1. Anatomical barriers are tough, intact barriers that prevent the
entry and colonization of many microbes. Examples include the skin, the
mucous membranes, and bony encasements.

a. the skin

The skin, consisting of the epidermis (def) and the dermis (def), is
dry, acidic, and has a temperature lower than 37 degrees Celcius (body
temperature). These conditions are not favorable to bacterial growth.
Resident normal flora of the skin also inhibit potentially harmful
microbes. In addition, the dead, keratinized cells that make up the
surface of the skin are continously being sloughed off so that microbes
that do colonize these cells are constantly being removed. Hair
follicles and sweat glands produce lysozyme and toxic lipids that can
kill bacteria. Finally, beneath the skin surface is skin-associated
lymphoid tissue (SALT) that contains cells for killing microbes and
sampling antigens on the skin to start adaptive immune responses
against them.

b. the mucous membranes

Mucous membranes line body cavities that open to the exterior, such as
the respiratory tract, the gastrointestinal tract, and the
genitourinary tract. Mucous membranes are composed of an epithelial
layer that secretes mucus, and a connective tissue layer. The mucus is
a physical barrier that traps microbes. Mucus also contains lysozyme to
degrade bacterial peptidoglycan, an antibody called secretory IgA that
prevents microbes from attaching to mucosal cells and traps them in the
mucous, lactoferrin to bind iron and keep it from from being used by
microbes, and lactoperoxidase to generate toxic superoxide radicals
that kill microbes. Resident normal flora of the mucosa also inhibit
potentially harmful microbes. In addition, the mucous membrane, like
the skin, is constantly sloughing cells to remove microbes that have
attached to the mucous membranes. Beneath the mucosal membrane is
mucosa-associated lymphoid tissue (MALT) that contains cells for
killing microbes and sampling antigens on the mucosa to start adaptive
immune responses against them.

c. bony encasements

Bony encasements, such as the skull and the thoracic cage, protect
vital organs from injury and entry of microbes.

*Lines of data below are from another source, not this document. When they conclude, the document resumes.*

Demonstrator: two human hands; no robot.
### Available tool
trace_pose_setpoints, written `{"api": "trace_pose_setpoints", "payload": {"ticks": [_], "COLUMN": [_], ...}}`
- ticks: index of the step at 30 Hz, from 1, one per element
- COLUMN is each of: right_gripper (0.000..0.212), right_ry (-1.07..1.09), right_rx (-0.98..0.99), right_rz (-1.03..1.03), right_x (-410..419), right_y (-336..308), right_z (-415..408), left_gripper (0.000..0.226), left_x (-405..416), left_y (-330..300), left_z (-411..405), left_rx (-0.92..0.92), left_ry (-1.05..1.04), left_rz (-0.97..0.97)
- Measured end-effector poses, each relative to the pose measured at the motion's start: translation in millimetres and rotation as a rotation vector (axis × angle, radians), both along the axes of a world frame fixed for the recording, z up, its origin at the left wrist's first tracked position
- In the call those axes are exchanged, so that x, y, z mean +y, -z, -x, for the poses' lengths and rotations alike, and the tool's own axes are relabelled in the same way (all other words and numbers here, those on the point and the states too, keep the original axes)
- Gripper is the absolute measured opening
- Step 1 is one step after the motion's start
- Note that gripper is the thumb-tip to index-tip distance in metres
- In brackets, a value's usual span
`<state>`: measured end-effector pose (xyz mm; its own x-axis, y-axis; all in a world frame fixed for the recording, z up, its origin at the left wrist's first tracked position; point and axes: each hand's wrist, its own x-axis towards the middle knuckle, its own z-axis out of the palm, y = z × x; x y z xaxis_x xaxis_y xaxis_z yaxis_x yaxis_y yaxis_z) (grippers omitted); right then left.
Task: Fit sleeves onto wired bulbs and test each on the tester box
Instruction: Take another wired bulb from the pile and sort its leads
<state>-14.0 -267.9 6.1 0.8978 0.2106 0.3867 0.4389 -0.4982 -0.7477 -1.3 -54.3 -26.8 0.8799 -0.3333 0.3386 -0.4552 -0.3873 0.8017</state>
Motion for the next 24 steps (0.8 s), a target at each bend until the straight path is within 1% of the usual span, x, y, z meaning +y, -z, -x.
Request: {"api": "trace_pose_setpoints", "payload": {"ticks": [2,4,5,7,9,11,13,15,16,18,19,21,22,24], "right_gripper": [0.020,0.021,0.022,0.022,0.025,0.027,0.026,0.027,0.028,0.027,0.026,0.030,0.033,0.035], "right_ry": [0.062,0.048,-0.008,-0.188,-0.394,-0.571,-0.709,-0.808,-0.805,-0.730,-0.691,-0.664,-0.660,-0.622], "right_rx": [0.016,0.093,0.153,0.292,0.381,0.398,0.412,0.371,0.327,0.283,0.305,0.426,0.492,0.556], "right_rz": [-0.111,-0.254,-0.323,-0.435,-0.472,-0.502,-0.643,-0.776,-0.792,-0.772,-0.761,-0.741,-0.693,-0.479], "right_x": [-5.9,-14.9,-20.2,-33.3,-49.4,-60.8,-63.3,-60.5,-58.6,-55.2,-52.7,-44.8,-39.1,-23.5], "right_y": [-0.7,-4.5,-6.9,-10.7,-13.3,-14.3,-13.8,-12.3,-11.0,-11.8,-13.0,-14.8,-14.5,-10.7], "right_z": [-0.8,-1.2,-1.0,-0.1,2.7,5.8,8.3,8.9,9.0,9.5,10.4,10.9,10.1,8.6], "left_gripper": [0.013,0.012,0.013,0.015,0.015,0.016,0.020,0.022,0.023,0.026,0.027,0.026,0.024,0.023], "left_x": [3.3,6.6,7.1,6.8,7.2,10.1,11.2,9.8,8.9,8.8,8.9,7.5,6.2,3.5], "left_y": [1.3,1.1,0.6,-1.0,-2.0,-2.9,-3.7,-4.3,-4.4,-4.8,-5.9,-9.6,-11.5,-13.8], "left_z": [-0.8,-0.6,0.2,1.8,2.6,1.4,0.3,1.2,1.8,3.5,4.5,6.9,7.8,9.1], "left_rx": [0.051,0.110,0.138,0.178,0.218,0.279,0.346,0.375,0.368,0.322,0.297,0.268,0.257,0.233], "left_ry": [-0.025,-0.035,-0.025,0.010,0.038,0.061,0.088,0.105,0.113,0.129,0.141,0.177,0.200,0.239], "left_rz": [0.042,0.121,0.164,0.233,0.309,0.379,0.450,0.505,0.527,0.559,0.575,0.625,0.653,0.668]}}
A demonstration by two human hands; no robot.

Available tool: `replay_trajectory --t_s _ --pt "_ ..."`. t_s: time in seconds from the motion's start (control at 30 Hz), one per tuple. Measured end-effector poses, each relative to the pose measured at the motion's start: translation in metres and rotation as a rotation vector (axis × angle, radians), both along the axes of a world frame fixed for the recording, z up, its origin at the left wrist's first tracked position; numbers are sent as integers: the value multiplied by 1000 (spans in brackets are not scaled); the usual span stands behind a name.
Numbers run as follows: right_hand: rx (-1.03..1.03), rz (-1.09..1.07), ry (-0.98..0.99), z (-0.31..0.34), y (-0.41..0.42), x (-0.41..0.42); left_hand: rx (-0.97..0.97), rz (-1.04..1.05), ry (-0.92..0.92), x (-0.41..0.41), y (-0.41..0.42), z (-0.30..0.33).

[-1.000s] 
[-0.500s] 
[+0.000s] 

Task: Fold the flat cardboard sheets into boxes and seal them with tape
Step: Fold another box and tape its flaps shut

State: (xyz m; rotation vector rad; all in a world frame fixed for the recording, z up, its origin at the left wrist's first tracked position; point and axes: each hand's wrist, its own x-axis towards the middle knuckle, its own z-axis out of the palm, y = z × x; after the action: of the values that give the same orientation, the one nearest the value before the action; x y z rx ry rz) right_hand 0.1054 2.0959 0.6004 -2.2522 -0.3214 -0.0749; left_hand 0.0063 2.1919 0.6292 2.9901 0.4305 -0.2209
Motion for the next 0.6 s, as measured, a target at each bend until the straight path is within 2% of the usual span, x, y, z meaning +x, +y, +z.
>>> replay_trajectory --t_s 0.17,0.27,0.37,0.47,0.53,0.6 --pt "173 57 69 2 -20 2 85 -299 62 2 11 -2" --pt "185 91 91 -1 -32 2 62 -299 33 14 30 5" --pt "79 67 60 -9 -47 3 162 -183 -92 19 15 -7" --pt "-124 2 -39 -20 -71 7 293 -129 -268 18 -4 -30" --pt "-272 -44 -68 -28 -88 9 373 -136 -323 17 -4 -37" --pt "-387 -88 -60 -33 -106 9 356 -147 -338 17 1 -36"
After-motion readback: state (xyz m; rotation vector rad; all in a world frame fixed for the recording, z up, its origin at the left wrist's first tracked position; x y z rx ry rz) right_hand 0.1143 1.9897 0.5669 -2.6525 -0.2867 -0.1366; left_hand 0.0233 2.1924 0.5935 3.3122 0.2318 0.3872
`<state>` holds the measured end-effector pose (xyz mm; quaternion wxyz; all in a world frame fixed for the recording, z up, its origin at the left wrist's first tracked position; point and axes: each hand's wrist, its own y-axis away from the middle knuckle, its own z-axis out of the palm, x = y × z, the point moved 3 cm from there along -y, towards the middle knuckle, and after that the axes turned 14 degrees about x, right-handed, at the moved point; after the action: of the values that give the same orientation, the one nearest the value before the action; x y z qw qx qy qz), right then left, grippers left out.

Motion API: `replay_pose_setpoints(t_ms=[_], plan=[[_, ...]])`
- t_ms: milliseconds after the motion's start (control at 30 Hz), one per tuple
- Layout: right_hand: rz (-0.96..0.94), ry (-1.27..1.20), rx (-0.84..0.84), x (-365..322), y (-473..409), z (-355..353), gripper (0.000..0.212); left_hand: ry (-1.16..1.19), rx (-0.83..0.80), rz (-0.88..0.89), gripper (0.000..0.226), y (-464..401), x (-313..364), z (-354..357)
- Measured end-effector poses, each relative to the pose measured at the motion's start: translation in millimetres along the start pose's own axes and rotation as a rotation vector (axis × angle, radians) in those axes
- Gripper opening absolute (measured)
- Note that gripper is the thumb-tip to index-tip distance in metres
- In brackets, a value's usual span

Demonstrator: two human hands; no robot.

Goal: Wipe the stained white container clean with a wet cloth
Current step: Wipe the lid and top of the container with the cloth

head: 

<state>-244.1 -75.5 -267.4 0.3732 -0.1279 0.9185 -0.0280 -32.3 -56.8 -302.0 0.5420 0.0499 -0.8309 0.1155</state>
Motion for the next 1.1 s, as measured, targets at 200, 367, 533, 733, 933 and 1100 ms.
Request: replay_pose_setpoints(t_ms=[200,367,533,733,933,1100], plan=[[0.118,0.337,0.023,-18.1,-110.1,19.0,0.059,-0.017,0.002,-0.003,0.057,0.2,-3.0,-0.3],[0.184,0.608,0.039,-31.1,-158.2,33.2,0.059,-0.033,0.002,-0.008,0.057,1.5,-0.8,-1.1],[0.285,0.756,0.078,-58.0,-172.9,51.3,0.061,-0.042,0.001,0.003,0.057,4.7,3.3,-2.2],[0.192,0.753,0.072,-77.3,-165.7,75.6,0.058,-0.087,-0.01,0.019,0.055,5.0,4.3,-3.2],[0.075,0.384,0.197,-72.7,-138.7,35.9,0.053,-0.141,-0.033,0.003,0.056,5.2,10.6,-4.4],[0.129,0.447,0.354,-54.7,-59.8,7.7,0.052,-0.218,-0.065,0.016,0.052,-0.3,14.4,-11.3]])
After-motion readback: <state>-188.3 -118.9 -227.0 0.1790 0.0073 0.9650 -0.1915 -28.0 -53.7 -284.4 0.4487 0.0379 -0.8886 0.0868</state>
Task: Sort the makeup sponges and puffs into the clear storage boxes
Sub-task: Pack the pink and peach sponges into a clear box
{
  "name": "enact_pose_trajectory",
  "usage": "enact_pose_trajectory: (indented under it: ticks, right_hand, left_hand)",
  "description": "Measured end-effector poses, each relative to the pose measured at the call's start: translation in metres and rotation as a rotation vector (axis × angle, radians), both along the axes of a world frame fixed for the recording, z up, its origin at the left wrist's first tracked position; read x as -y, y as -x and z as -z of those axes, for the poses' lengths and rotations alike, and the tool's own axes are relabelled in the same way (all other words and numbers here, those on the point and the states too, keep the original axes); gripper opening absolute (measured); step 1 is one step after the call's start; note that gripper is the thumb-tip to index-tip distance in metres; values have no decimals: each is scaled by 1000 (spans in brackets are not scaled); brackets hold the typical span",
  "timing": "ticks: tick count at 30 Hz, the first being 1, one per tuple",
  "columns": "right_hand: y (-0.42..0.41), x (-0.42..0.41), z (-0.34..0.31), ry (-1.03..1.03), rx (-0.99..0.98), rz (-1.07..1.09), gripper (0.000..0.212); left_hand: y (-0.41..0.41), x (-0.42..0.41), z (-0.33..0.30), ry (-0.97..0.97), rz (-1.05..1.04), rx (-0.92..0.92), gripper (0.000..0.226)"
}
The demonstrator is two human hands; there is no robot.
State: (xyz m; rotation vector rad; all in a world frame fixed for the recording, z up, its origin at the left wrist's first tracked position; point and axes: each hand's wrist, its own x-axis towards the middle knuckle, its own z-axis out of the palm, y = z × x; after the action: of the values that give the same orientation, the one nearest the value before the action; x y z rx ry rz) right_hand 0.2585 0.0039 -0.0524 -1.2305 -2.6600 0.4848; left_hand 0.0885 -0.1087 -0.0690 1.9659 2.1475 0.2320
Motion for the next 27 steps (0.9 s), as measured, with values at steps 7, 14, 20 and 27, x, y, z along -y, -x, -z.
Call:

2. Mechanical removal is the process of physically flushing microbes
from the body. Methods include:

a. mucus and cilia

Mucus traps microorganisms and prevents them from reaching and
colonizing the mucosal epithelium. Mucus also contains lysozyme to
degrade bacterial peptidoglycan, an antibody called secretory IgA that
prevents microbes from attaching to mucosal cells and traps them in the
mucus, lactoferrin to bind iron and keep it from from being used by
microbes, and lactoperoxidase to generate toxic superoxide radicals
that kill microbes. Cilia on the surface of the epithelial cells
propels mucus and trapped microbes upwards towards the throat where it
is swallowed. This is sometimes called the tracheal toilet.

b. the cough and sneeze reflex

Coughing and sneezing removes mucus and trapped microbes.

c. vomiting and diarrhea

These processes remove pathogens and toxins in the gastrointestinal
tract.

d. the physical flushing action of body fluids

Fluids such as urine, tears, saliva, perspiration, and blood from
injured blood vessels also flush microbes from the body.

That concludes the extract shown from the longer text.